BSc project ideas

RSS feed: whole site

The Software Development Team at King’s College London develops programming languages and tools for them. If you have a genuine interest in programming, you should strongly consider choosing one of the projects below; if you merely want to survive your project, you probably want to look elsewhere for less challenging projects.

Each project will be associated with Laurence Tratt and a member of the Software Development Team so that you will have expert technical supervision. Successful projects have the real opportunity to contribute code back to projects such as PyPy, meaning that your project has the potential to be of genuine use beyond the confines of your degree. Some of the projects also have a strong research component and could potentially lead to research papers. Contact Laurence Tratt to discuss projects further.

Static optimisation of RPython code

RPython VMs allow users to write a simple interpreter for a language and get a fast Just-In-Time (JIT) compiler for free (see e.g. my blog post for an overview). Users write their interpreters in a subset of Python, which is then converted to C, and optimised by GCC. At run-time, the JIT records code execution paths, optimises them, and converts them into machine code. The C code benefits from GCC’s static optimisations; and the run-time code benefits from the JITs run-time optimisations.

However, a reasonable proportion of the run-time optimisations could be performed statically, reducing the overhead on the JIT. In other words, we can apply some classic compiler optimisations (e.g. loop-invariant code motion or Common subexpression elimination) to the code that the JIT will eventually run. This will reduce start-up costs and make usefully lower the running times of RPython VMs. There is also a good possibility of improving the code passed to GCC, such that some optimisations that GCC currently misses may then be performed at the RPython level.

Extending storage strategies

Storage strategies are used in PyPy to optimize lists, dictionaries, and sets. As the paper we published shows, they are extremely effective, speeding programs up by 18% on average.

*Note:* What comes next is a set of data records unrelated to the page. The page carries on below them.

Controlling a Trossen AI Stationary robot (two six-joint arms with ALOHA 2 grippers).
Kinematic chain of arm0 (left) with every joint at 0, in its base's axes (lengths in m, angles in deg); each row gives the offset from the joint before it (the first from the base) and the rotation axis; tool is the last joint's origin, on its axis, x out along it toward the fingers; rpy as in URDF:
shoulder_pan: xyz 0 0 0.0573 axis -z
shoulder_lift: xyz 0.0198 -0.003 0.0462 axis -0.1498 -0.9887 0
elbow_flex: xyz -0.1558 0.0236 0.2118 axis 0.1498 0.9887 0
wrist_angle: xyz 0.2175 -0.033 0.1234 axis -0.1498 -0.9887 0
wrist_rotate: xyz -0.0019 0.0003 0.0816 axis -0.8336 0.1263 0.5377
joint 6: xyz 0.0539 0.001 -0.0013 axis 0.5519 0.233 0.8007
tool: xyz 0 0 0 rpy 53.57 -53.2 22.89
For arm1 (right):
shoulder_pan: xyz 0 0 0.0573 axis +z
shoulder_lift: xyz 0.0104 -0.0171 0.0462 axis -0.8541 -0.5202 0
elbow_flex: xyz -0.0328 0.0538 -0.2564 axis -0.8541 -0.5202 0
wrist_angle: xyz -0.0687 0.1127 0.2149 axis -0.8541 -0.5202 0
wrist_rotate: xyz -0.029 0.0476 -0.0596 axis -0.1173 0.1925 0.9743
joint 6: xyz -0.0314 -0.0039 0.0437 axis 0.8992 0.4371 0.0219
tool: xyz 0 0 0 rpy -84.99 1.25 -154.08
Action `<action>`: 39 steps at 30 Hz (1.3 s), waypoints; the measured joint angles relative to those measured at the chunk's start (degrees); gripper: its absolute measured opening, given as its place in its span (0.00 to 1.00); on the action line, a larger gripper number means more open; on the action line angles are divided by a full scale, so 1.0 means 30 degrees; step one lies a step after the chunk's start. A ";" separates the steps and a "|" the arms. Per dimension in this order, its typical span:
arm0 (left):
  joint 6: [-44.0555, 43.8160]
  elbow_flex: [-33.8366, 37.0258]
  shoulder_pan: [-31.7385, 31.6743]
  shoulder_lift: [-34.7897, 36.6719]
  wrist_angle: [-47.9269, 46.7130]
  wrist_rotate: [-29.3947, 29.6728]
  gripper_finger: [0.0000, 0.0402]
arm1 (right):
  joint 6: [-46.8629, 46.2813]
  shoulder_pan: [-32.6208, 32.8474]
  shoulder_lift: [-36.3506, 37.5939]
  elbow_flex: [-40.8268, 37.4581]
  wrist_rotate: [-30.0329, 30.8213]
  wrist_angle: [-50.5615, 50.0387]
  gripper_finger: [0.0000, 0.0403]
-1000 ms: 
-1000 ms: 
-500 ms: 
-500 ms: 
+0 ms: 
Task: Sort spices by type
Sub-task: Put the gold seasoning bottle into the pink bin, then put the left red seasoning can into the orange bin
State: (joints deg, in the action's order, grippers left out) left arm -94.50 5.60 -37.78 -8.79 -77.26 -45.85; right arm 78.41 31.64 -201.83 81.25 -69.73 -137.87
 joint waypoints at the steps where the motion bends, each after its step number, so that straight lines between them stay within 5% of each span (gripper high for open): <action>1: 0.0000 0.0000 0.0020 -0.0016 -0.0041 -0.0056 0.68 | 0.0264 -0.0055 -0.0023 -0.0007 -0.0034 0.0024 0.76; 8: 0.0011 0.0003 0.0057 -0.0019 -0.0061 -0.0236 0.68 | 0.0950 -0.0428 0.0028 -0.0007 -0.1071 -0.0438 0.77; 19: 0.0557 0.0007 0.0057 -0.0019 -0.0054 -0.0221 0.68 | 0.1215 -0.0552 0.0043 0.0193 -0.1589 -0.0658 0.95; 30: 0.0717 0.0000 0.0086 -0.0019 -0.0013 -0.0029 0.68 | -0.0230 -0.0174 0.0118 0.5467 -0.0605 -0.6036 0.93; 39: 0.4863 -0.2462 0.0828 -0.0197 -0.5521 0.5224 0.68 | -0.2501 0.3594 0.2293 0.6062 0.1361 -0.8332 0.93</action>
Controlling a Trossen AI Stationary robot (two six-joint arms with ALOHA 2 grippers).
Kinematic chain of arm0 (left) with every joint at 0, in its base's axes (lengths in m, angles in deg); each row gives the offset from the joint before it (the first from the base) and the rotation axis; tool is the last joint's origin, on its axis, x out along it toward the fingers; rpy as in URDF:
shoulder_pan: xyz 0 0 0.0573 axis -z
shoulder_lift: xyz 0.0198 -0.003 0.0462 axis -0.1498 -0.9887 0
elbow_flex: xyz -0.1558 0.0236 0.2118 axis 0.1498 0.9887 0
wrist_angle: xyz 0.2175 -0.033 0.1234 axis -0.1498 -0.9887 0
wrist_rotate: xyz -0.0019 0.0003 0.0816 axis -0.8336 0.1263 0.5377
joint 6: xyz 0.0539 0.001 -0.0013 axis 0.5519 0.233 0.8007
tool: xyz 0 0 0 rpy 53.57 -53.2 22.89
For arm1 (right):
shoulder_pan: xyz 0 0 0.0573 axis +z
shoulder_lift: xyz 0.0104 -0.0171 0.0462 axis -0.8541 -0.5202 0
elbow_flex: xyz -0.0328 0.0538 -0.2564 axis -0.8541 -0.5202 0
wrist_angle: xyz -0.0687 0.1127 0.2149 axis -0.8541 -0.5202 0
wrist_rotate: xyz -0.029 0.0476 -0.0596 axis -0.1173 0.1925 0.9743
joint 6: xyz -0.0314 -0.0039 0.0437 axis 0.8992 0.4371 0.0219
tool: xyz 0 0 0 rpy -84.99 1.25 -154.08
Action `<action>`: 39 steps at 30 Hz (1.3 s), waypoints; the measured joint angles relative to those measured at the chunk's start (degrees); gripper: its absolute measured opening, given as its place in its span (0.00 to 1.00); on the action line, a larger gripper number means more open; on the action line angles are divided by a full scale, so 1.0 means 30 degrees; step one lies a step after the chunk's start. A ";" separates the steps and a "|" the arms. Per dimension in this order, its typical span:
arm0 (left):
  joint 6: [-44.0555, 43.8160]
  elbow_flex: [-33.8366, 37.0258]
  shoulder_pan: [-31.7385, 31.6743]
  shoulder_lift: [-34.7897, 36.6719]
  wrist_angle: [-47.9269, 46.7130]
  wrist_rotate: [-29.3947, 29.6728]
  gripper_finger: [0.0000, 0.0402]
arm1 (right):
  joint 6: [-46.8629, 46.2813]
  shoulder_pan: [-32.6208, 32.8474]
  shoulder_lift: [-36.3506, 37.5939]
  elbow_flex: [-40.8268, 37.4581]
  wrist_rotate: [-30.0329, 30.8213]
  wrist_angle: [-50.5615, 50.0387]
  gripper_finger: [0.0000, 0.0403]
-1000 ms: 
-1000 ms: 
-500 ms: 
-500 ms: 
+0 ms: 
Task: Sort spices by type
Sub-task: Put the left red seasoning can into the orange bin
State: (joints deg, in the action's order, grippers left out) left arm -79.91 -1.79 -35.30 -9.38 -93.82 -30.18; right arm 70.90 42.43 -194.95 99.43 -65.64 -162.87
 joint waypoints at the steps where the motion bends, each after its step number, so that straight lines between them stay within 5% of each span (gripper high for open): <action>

However, this optimization has a weak point, which is the fact that adding an element of a different type to a big container that is optimized needs to change the internal representation, which can be very inefficient. A list containing many integers is stored efficiently, but adding a string to it requires work proportional to the size of the list.

The goal of this project is to find approaches for making this less likely to happen. One idea is to take inspiration from Google’s V8 kinds, which record which points in a program undergo such transitions, and prevent later collections created from that point being optimised. However, implemented naively, such a mechanism may simply cause many lists to be stored inefficiently, negating storage strategies benefit. More information can be found in the related work section of the storage strategies paper above.

Composing SQPyte and PyPy

One extremely common use case of language composition is a language and a database. A common database used for small tasks in Python is Sqlite, a very lightweight database written in C. Sqlite’s implementation is small, well-documented and readable. It is also internally based on a virtual machine that has fairly standard opcodes (together with database-specific extensions).

We have already converted parts of the core virtual machine into RPython such that we have a JIT compiler version of Sqlite—we call this SQPyte. This already gives some speed-up, but we are likely to see much more impressive results when PyPy (or perhaps Hippy) are composed with SQPyte. The basic idea is to have the in-memory database be a part of the language implementation such that database calls and the like are dynamically optimised into the user’s program. This should remove a useful portion of the overhead associated with using databases.

An RPython C VM

C is not an obvious choice for an RPython interpreter: after all, we would rarely expect to generate code which runs faster than GCC. However, when we call C from other languages, there is great potential for cross-language optimisations that are impossible in traditional static compilation. This project will thus create an RPython interpreter for the C99 language. The problem can be made substantially easier by having another system (e.g. LLVM) do the initial processing of the C program, producing an AST which will make producing the interpreter much easier.

A wireless daemon for OpenBSD

OpenBSD lacks a simple wireless network manage to detect when networks become available / unavailable and to switch between them. Such support can be developed entirely in userland, but has not yet done so. The wireless daemon will be configured by a user file in /etc and semi-regularly poll the wireless and ethernet cards to determine if a new network can be connected to. It should detect when networks require authorisation to connect and execute a user-defined command (e.g. open the authorization page in a web browser).